A memory of how he had raised his hand in third grade and volunteered to come to the front to solve a math problem flashed in his mind. He felt so proud. He and his Dad worked for hours on decimals before he understood them. Mrs. Whitaker
in her tight proper bun simply grunted a half approval and quickly erased it—along with his ego. After that, the teachers marked him as a quiet but smart child who rarely participated in class. His mother figured it was a phase.
Why can’t women understand the pressures we have? Jeff tapped his pencil on the legal pad in front of him, again. At times sitting at this desk was better than sitting in his recliner and feeling the coldness that hung just above his head at home. At least here he had control, well somewhat. Figures, measurements. Those he could understand, sort out, calculate and determine the end result. Not like his wife’s emotions as of late. What he dealt with at work added up. It was tangible. Logical. Well, except for these drawings in front of him by some idiotic architect. So obviously straight out of grad school, trying to impress everyone with his rendition of the new high school addition. His figures were not making sense. No way would that roof be in spec. But, Jeff’s job was to clean it up so the company could build it. And to think this kid, the creator of this mess, little mister junior-junior in the architect firm whose seal was on the lower right hand corner, probably made twice what he did.
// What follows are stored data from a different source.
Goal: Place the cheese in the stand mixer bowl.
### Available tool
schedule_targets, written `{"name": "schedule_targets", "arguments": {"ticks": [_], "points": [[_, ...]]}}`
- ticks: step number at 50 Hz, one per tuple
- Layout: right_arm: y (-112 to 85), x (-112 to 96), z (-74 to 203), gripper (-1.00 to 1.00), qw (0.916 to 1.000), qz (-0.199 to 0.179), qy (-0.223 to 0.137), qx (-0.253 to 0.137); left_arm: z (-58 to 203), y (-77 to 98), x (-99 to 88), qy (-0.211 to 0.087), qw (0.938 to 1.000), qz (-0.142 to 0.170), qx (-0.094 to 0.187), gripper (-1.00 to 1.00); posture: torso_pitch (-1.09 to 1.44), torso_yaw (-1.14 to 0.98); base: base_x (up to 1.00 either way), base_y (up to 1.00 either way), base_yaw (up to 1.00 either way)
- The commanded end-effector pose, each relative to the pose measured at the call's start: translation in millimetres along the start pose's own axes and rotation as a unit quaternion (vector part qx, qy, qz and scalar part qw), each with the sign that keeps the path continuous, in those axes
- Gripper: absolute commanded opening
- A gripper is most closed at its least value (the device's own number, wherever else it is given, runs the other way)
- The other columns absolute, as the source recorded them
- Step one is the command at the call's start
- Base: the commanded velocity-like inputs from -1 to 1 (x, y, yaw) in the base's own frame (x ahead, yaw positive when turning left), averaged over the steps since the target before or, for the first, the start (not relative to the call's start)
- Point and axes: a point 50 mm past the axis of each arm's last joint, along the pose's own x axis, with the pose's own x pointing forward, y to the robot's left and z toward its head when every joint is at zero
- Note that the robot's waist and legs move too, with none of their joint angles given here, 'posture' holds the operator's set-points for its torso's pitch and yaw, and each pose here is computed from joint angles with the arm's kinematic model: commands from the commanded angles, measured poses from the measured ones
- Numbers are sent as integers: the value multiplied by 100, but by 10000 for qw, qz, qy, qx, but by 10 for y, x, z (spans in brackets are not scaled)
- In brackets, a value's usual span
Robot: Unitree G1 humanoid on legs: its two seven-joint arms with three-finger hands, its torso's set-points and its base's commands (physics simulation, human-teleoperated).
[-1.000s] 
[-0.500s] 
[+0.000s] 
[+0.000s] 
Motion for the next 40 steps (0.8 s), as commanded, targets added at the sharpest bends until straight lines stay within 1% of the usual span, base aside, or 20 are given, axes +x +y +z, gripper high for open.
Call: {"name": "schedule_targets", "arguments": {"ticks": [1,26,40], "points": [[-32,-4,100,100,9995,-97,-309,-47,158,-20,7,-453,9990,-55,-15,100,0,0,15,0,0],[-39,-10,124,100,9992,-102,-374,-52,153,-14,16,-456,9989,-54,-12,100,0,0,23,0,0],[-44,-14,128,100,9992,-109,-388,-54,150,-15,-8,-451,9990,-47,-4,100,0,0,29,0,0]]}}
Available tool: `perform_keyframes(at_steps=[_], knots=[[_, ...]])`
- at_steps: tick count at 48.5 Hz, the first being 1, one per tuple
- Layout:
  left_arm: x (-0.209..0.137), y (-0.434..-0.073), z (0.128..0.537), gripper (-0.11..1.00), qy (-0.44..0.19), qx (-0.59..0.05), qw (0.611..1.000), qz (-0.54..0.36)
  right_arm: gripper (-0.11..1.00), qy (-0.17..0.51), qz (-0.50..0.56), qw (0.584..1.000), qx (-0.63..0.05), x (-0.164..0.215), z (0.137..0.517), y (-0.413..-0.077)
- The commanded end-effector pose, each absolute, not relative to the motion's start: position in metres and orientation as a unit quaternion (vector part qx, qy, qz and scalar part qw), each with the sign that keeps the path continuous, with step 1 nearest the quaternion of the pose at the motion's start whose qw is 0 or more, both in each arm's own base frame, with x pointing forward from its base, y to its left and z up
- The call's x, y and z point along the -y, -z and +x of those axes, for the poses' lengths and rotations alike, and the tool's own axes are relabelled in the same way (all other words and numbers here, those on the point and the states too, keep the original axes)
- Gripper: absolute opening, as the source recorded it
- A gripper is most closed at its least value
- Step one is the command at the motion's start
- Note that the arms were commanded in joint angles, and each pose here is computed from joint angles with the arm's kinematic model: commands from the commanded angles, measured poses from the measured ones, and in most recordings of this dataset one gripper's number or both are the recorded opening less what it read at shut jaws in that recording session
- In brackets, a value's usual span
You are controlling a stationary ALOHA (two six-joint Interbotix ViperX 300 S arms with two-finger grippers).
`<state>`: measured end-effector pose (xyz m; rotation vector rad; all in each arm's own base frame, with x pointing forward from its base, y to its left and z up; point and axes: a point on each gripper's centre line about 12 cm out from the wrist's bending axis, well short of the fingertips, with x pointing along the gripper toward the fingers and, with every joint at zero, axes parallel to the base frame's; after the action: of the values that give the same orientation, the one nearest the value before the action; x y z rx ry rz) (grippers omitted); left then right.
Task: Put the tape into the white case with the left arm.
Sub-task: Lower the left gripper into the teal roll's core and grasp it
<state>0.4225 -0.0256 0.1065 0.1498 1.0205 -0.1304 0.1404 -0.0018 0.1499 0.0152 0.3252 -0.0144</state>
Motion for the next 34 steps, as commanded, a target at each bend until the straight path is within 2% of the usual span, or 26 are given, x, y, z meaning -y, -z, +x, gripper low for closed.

He thought of his lunch conversation with Bob about how he and Christina met. They dated three more times that week, talked for hours on the phone in between, then went out again the next weekend, twice. Six weeks later they ventured to the cabin to meet her parents—the day he received her father’s blessing. Driven by pure, blinded love and determination, he endured the long parental cross-examination, sweating bullets until he saw the twinkle of approval in her dad’s eyes.
Jeff leaned back in his office chair. His desktop screen saver depicted stars streaming towards him. He had always been a Sci-Fi freak. It began when he’d set the alarm for 3 a.m. so he could get up with his dad to watch the space capsules zip by. They’d wave frantically as if the astronauts could see them. He remembered Christina told him once she used to do that with her dad, too. Another memory they shared, like so many.